[title]
The Long Island Rail Road is officially suspended as a massive worker strike enters its third day, leaving nearly 300,000 daily riders scrambling for alternate ways into New York City and turning large parts of Queens, Brooklyn and the Long Island Expressway into one giant stress ball.
The strike officially began just after midnight on Saturday and involves five unions representing a majority of the LIRR workforce. At the center of the dispute is money, healthcare contributions and the final year of a four-year labor contract.

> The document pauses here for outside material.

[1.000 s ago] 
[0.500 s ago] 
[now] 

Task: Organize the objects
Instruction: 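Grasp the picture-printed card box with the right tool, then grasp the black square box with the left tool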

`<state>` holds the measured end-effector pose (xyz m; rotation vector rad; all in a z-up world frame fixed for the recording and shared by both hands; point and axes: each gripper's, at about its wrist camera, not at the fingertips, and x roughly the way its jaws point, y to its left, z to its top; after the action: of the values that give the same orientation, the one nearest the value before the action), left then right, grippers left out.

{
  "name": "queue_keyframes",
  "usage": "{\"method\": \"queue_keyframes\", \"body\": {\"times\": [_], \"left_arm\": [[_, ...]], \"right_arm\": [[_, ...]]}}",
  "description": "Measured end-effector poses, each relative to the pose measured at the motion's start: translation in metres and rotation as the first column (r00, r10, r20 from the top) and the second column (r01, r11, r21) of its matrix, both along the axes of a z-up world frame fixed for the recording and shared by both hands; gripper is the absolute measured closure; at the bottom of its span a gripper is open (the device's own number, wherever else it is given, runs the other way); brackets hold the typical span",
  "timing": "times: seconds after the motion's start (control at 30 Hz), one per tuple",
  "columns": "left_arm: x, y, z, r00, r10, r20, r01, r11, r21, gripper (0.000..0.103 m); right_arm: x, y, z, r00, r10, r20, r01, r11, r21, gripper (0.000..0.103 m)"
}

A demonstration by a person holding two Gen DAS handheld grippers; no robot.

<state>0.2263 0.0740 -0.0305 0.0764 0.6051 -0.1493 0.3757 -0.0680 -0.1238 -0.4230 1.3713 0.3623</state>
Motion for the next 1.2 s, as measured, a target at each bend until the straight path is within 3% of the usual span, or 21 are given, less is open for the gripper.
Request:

The MTA says it has already agreed to 9.5% wage increases and insists the unions are among the highest-paid rail workers in the country. Union leaders argue the agency tried to sharply raise healthcare costs for new hires while offering raises that fail to keep pace with Long Island’s cost of living.
Meanwhile, commuters are the ones currently living through the transportation disaster.
On Monday morning, shuttle buses ferried riders from stations like Hicksville, Ronkonkoma and Mineola into Queens subway hubs, where packed A and F trains took over the rest of the trip. The MTA says it deployed 275 free shuttle buses, but even agency officials acknowledge that the system can accommodate only a fraction of normal ridership. The buses can handle roughly 13,000 passengers daily compared to the LIRR’s usual 250,000-plus weekday riders.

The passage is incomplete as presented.